*TASK REQUIREMENTS*
Go through the listing below and return every line exactly.

*** Opening of COLLECTED MATERIAL ***

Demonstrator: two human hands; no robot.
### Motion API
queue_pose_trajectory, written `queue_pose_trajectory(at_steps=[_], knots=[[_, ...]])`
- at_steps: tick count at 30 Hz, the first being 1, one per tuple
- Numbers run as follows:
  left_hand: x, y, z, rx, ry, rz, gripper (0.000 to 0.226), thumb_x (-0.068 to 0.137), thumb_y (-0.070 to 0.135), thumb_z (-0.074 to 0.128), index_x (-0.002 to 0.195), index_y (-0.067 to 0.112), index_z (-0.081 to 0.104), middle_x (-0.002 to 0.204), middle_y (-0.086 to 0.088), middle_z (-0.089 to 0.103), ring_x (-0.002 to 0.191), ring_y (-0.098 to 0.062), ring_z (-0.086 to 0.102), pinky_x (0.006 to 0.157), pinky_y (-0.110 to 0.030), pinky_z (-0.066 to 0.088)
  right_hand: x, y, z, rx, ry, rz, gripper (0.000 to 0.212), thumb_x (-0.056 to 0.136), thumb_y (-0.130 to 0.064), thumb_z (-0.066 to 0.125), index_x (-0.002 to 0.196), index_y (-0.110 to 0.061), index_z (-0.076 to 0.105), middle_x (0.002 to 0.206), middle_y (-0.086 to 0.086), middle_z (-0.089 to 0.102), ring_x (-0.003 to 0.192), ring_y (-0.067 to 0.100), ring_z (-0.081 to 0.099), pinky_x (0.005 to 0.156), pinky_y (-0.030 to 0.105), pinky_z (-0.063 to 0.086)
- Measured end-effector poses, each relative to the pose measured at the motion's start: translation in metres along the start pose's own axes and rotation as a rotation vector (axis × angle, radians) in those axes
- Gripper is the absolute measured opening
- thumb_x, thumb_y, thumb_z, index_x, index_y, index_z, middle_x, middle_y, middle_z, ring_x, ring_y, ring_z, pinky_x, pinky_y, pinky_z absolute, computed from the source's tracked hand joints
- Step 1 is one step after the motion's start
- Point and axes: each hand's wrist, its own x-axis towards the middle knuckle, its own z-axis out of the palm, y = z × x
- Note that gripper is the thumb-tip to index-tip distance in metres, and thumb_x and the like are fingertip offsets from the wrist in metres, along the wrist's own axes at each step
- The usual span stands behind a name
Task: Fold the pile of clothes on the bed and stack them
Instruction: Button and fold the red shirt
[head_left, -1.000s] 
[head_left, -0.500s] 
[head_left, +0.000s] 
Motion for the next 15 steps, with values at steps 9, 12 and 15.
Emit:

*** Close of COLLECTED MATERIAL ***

*EXPECTED ANSWER*
Demonstrator: two human hands; no robot.
### Motion API
queue_pose_trajectory, written `queue_pose_trajectory(at_steps=[_], knots=[[_, ...]])`
- at_steps: tick count at 30 Hz, the first being 1, one per tuple
- Numbers run as follows:
  left_hand: x, y, z, rx, ry, rz, gripper (0.000 to 0.226), thumb_x (-0.068 to 0.137), thumb_y (-0.070 to 0.135), thumb_z (-0.074 to 0.128), index_x (-0.002 to 0.195), index_y (-0.067 to 0.112), index_z (-0.081 to 0.104), middle_x (-0.002 to 0.204), middle_y (-0.086 to 0.088), middle_z (-0.089 to 0.103), ring_x (-0.002 to 0.191), ring_y (-0.098 to 0.062), ring_z (-0.086 to 0.102), pinky_x (0.006 to 0.157), pinky_y (-0.110 to 0.030), pinky_z (-0.066 to 0.088)
  right_hand: x, y, z, rx, ry, rz, gripper (0.000 to 0.212), thumb_x (-0.056 to 0.136), thumb_y (-0.130 to 0.064), thumb_z (-0.066 to 0.125), index_x (-0.002 to 0.196), index_y (-0.110 to 0.061), index_z (-0.076 to 0.105), middle_x (0.002 to 0.206), middle_y (-0.086 to 0.086), middle_z (-0.089 to 0.102), ring_x (-0.003 to 0.192), ring_y (-0.067 to 0.100), ring_z (-0.081 to 0.099), pinky_x (0.005 to 0.156), pinky_y (-0.030 to 0.105), pinky_z (-0.063 to 0.086)
- Measured end-effector poses, each relative to the pose measured at the motion's start: translation in metres along the start pose's own axes and rotation as a rotation vector (axis × angle, radians) in those axes
- Gripper is the absolute measured opening
- thumb_x, thumb_y, thumb_z, index_x, index_y, index_z, middle_x, middle_y, middle_z, ring_x, ring_y, ring_z, pinky_x, pinky_y, pinky_z absolute, computed from the source's tracked hand joints
- Step 1 is one step after the motion's start
- Point and axes: each hand's wrist, its own x-axis towards the middle knuckle, its own z-axis out of the palm, y = z × x
- Note that gripper is the thumb-tip to index-tip distance in metres, and thumb_x and the like are fingertip offsets from the wrist in metres, along the wrist's own axes at each step
- The usual span stands behind a name
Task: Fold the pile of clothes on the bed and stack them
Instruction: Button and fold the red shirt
[head_left, -1.000s] 
[head_left, -0.500s] 
[head_left, +0.000s] 
Motion for the next 15 steps, with values at steps 9, 12 and 15.
Emit:

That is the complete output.